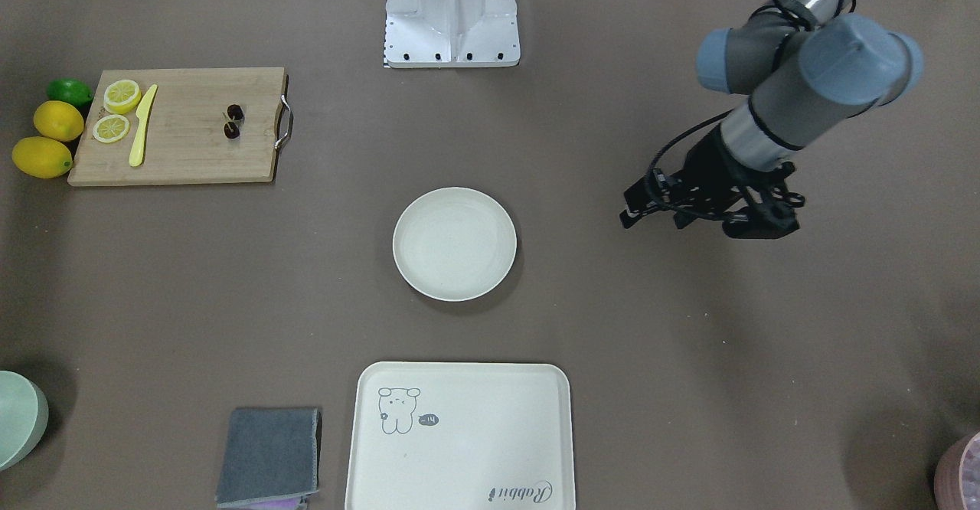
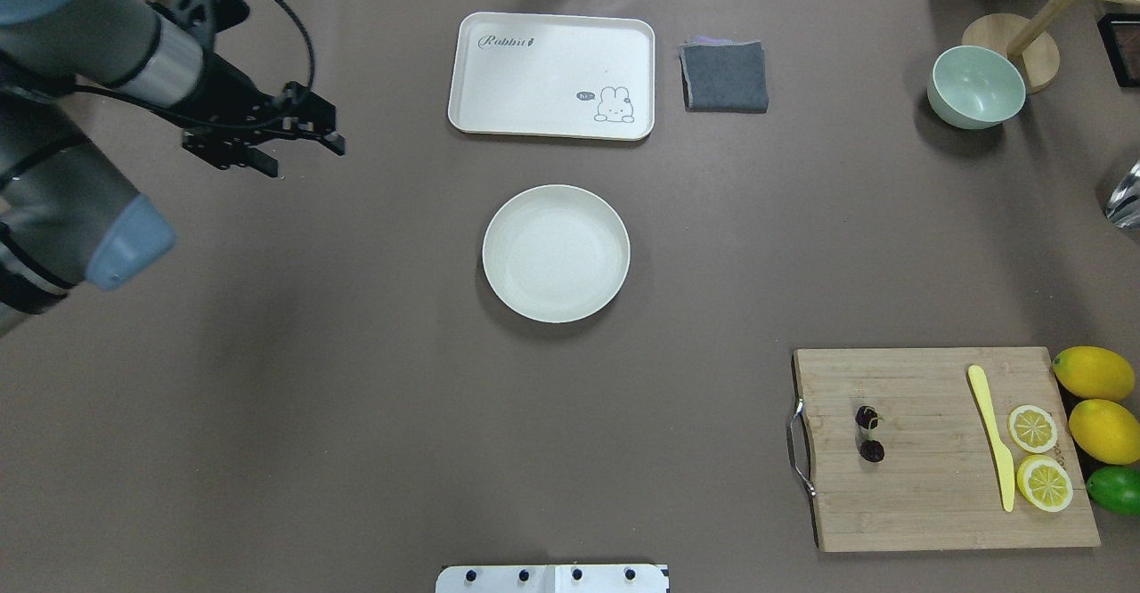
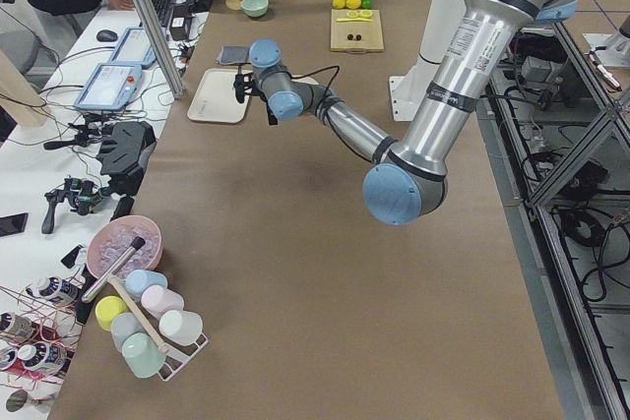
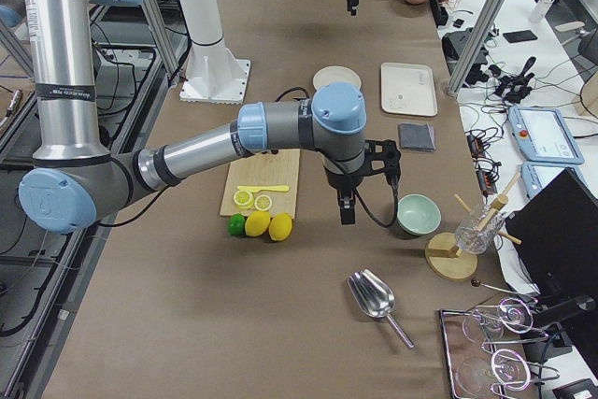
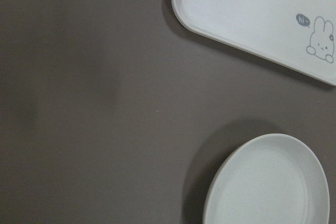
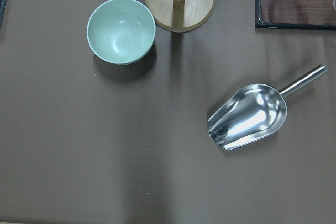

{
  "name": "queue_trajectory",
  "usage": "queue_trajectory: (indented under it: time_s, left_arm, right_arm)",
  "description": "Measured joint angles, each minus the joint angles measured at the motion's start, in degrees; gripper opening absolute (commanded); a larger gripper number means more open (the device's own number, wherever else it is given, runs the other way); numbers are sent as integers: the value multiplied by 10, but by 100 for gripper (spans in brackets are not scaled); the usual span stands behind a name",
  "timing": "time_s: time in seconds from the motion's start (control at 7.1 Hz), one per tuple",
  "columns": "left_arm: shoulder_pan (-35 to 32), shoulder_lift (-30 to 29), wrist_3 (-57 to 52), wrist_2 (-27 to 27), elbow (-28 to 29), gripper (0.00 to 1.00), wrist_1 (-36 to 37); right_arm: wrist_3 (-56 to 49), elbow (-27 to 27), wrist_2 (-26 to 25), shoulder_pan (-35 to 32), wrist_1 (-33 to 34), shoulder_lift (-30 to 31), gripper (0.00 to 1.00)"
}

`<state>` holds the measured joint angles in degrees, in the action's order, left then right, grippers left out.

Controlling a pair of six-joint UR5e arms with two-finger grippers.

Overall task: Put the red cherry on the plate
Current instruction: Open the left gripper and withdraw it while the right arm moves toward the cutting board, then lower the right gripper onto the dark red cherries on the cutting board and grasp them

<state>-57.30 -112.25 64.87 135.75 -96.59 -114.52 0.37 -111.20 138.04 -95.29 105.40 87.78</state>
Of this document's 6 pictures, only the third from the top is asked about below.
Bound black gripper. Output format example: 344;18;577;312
******
▶ _ACTION ITEM_
Return word for word the line with "joint angles, each" and every line after it through the end of the records above.

▶ _THE ANSWER_
  "description": "Measured joint angles, each minus the joint angles measured at the motion's start, in degrees; gripper opening absolute (commanded); a larger gripper number means more open (the device's own number, wherever else it is given, runs the other way); numbers are sent as integers: the value multiplied by 10, but by 100 for gripper (spans in brackets are not scaled); the usual span stands behind a name",
  "timing": "time_s: time in seconds from the motion's start (control at 7.1 Hz), one per tuple",
  "columns": "left_arm: shoulder_pan (-35 to 32), shoulder_lift (-30 to 29), wrist_3 (-57 to 52), wrist_2 (-27 to 27), elbow (-28 to 29), gripper (0.00 to 1.00), wrist_1 (-36 to 37); right_arm: wrist_3 (-56 to 49), elbow (-27 to 27), wrist_2 (-26 to 25), shoulder_pan (-35 to 32), wrist_1 (-33 to 34), shoulder_lift (-30 to 31), gripper (0.00 to 1.00)"
}

`<state>` holds the measured joint angles in degrees, in the action's order, left then right, grippers left out.

Controlling a pair of six-joint UR5e arms with two-finger grippers.

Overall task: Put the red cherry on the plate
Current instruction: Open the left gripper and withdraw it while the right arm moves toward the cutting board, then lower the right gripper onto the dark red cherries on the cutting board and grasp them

<state>-57.30 -112.25 64.87 135.75 -96.59 -114.52 0.37 -111.20 138.04 -95.29 105.40 87.78</state>
Of this document's 6 pictures, only the third from the top is asked about below.
Bound black gripper. Output format example: 344;18;577;312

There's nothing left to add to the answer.